The impromptu event is documented in a number of videos from onlookers that were then published to Twitter. In the clips you’ll see the pint-sized bots stretching their legs, performing backflips, and eventually going head-to-head in a casual game of soccer. It’s all very cute and terribly frightening.
Here's more footage of MIT's Mini Cheetahs cavorting, frolicking, back-flipping, playing soccer and generally acting fun and cute, courtesy of the Biomimetic Robotics Lab @MITMechE #robots #robotics pic.twitter.com/8ZQzDvCDVW
— Robot&AIWorld (@RobotAndAIWorld) November 7, 2019
What makes the robots appear so incredibly lifelike is their fluidity of movement.
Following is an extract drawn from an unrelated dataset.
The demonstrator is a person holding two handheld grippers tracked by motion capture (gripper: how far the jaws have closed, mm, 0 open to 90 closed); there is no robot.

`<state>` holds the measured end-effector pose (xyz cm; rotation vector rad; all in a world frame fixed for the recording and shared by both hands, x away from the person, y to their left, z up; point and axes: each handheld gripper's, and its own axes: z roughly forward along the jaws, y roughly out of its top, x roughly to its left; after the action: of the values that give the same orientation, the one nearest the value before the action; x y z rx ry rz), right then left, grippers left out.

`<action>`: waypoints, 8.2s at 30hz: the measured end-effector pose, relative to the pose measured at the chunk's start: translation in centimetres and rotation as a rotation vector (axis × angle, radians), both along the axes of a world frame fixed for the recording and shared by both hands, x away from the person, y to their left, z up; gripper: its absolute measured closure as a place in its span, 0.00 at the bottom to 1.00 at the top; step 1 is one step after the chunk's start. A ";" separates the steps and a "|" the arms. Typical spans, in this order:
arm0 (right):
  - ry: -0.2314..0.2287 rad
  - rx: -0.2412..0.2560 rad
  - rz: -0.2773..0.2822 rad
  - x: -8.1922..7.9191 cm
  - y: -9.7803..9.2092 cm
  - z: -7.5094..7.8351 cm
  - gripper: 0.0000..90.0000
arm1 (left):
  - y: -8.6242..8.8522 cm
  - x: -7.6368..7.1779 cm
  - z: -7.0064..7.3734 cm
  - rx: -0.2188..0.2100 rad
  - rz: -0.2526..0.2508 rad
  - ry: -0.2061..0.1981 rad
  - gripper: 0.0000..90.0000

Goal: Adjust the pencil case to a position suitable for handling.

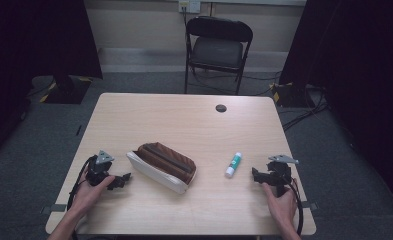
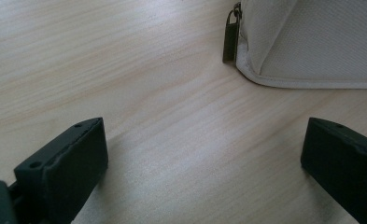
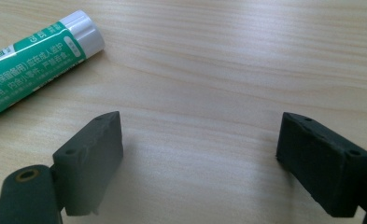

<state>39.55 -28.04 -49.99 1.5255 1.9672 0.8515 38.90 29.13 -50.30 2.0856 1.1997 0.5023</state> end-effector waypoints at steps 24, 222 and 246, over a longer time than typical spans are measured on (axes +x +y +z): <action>-0.003 0.002 -0.004 -1.0 -0.2 0.0 0.16 | -1.5 -3.5 4.5 -0.113 -0.099 -0.108 0.33; -0.015 0.013 0.200 -1.5 0.4 0.1 0.27 | -5.0 -1.7 4.9 -0.249 -0.193 -0.110 0.56; -0.015 0.012 0.197 -1.5 0.4 0.1 0.27 | -0.4 -1.7 3.3 -0.196 -0.097 -0.046 0.29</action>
<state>38.07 -27.61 -49.93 1.3434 2.1300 0.9529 37.24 28.76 -47.05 1.9439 1.0709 0.3703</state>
They twist and turn and hop around in a manner that mirrors four-legged animals, and knowing that these little fellas are metal and wires instead of flesh and bone fills you with an even mix of wonder and dread. But hey, they’re still fun to watch.
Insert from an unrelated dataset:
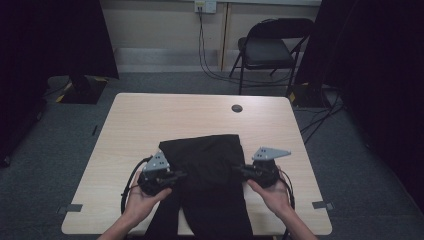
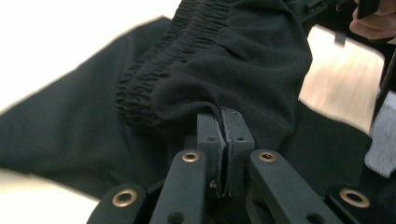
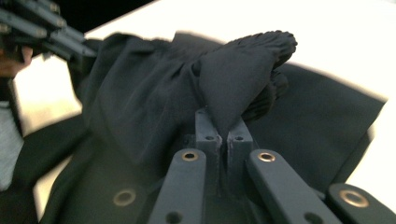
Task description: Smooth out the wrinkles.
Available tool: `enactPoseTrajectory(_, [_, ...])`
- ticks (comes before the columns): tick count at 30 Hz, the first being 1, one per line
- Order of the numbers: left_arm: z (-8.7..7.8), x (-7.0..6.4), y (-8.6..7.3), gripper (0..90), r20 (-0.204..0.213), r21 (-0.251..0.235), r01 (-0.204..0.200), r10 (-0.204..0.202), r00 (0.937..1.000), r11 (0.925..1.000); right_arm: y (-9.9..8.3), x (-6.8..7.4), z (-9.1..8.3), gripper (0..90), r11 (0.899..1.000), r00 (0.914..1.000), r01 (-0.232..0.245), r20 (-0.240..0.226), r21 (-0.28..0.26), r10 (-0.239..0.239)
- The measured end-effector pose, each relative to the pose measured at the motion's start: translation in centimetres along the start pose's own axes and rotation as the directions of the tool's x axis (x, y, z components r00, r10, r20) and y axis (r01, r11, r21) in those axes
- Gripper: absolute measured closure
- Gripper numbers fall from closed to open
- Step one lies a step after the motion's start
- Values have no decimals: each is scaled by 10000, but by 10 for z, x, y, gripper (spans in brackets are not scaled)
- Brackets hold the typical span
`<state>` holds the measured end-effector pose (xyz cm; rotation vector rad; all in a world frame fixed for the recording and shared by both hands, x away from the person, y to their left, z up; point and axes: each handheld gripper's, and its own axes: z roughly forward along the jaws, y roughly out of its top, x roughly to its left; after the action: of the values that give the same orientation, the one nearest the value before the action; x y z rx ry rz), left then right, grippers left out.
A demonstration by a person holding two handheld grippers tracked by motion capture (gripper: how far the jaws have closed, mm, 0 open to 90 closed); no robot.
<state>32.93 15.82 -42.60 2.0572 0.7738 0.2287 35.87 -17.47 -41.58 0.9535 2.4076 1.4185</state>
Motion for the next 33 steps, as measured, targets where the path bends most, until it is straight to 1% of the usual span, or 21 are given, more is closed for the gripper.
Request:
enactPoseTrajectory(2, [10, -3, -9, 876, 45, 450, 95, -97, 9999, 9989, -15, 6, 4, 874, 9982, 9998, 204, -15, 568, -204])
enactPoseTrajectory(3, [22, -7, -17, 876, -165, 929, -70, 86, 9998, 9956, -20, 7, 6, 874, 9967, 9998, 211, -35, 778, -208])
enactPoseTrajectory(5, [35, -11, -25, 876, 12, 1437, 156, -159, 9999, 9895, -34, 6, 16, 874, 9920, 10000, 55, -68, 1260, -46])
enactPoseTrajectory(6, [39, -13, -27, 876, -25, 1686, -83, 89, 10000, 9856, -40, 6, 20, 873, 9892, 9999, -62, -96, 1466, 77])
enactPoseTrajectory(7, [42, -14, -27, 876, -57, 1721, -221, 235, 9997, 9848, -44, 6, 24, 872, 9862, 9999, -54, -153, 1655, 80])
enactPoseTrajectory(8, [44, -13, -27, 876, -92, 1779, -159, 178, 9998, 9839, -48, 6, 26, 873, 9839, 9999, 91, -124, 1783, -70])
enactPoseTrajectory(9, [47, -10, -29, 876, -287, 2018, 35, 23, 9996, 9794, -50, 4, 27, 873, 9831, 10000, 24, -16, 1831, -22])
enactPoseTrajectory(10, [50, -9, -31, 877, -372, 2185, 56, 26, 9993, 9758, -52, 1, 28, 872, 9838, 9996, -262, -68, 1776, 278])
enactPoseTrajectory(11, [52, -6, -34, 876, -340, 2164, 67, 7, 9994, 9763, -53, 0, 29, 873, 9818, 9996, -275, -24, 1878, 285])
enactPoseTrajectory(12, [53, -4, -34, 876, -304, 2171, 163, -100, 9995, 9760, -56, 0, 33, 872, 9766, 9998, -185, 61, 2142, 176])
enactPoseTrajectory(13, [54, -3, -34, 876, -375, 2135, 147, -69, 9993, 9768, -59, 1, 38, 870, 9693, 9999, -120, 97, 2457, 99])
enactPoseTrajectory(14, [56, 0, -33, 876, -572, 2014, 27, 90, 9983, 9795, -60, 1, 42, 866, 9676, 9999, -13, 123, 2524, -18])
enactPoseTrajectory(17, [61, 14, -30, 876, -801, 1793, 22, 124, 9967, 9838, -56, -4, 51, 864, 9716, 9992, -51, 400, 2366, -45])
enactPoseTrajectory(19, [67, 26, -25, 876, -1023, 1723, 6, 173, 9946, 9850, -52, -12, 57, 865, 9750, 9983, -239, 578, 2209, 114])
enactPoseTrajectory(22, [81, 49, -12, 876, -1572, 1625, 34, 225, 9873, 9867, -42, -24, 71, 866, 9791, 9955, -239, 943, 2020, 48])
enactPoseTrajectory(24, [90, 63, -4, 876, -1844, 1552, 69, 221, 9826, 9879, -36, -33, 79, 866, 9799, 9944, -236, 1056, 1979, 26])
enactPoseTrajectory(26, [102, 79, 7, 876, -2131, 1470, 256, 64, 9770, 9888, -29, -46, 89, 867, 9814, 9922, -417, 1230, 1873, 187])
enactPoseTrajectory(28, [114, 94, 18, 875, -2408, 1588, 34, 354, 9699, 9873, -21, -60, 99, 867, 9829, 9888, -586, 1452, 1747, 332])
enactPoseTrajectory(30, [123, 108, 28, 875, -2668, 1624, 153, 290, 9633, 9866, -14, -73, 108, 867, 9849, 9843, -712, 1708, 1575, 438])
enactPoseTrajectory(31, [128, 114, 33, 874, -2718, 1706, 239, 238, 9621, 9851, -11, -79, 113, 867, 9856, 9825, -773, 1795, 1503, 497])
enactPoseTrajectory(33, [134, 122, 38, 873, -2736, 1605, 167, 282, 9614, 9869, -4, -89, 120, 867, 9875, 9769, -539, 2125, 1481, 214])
MIT’s mini cheetahs playing soccer on Killian Court today! Stay up to date on AI https://t.co/FBMZagp1F1#robot #robots #robotics #ai #artificialintelligence #machines #tech #technology #innovation #robodog #mech #robotic #soccer #football pic.twitter.com/MFAltWjXxz
— Welcome.AI (@welcomeai) November 5, 2019
As you can easily tell by the large group of people holding big R/C remotes, these bots are being manually controlled. Like their larger counterparts, these small robots don’t have brains of their own. Development of lifelike robotics systems has long been separated from the work being done on artificial intelligence, though both are often mentioned in the same breath.
Some robots, like the humanoid Atlas bot from Boston Dynamics, can control themselves and perform some very basic tasks. That’s a big first step, but as with these Mini Cheetahs, we’re not to a point where a team of such robots could be unleashed on a soccer field without being directly controlled by humans.
We’ll get there, of course. Eventually, robotic systems will be married with artificial intelligence in new and surprising ways. It’ll be at that point that we’ll have to decide whether to cut the cord or keep them on a leash.